L3 Hardware Offloading (CRS3xx/CRS5xx)

On supported CRS3xx, CRS5xx, CCR2116, and CCR2216 platforms, inter-VLAN routing can be offloaded to the switch ASIC, bypassing the CPU for data-plane forwarding and dramatically increasing throughput.

Requirements

RouterOS v7 with L3 Hardware Offloading support for your platform.
VLAN-aware bridge correctly configured (as above).
VLAN interfaces and routes must be compatible with L3HW constraints — certain features (NAT, connection tracking, some firewall rules) force traffic to the CPU path.

Enabling L3 Hardware Offloading

/interface ethernet switch
set switch1 l3-hw-offloading=yes

The switch name (switch1) may differ by model — use /interface ethernet switch print to identify the correct switch.

Verifying Offload Status

/interface ethernet switch print detail

Look for l3-hw-offloading: yes and monitor CPU utilization under traffic load. Traffic forwarded in hardware will not increment CPU counters.

Performance Considerations

Routing Path Comparison

Approach	Routing Path	Suitable For
SVI on bridge (RouterBOARD)	CPU	Low-to-medium bandwidth, general-purpose routers
Router-on-a-stick	CPU + single uplink	Dedicated router with separate switch
CRS L3 Hardware Offload	Switch ASIC	High-throughput east-west traffic on supported CRS platforms

SVI-style on bridge (CPU routing): The most common deployment. All inter-VLAN packets traverse the CPU. Suitable for typical office or home lab throughput. CPU utilization increases linearly with inter-VLAN traffic volume. Works on all RouterBOARD and CCR platforms — no special hardware required.

Router-on-a-stick: Also CPU-routed.
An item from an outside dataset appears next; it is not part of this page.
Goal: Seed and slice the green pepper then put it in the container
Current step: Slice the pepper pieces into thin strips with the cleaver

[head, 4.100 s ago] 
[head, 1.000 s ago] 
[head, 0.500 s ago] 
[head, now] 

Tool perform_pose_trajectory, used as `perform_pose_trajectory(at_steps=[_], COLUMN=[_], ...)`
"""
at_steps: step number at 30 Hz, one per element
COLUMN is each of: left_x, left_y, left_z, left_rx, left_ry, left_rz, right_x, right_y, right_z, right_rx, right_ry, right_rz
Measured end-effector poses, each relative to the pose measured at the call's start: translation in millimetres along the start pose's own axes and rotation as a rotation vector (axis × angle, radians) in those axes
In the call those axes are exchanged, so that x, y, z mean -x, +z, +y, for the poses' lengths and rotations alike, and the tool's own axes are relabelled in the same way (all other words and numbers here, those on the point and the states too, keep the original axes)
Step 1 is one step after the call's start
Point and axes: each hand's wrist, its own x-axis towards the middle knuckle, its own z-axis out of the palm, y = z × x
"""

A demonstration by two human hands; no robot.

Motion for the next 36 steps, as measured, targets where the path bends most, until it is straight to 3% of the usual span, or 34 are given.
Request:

Traffic between VLANs must traverse the trunk link twice (once inbound, once outbound), halving effective uplink bandwidth for east-west flows. Best for scenarios where a central policy router needs to enforce complex firewall rules for multiple downstream switches, or when using a platform with no bridge support.

CRS L3 hardware offloading: On CRS3xx, CRS5xx, CCR2116, and CCR2216, inter-VLAN traffic can be forwarded entirely in switch silicon. CPU handles only control-plane traffic and exception flows. This is the correct choice when inter-VLAN throughput exceeds what the CPU can sustain.

Choosing an Approach

General MikroTik router (hEX, RB4011, CCR): Use SVI-style on bridge. L3HW is not available; CPU routing is the only path.
CRS3xx/CRS5xx as core switch: Use SVI-style on bridge with L3HW enabled. This delivers line-rate inter-VLAN routing without CPU involvement for bulk traffic.
MikroTik router + separate managed switch: Use router-on-a-stick when you want a clear separation between Layer 2 (switch) and Layer 3 (router) responsibilities, or when the switch cannot act as an inter-VLAN router.

Troubleshooting

Traffic Not Passing Between VLANs

Check the bridge VLAN table: Each VLAN’s tagged list must include the bridge itself (br1). Without this, the CPU has no Layer 3 presence in that VLAN and cannot route packets destined for the VLAN interface.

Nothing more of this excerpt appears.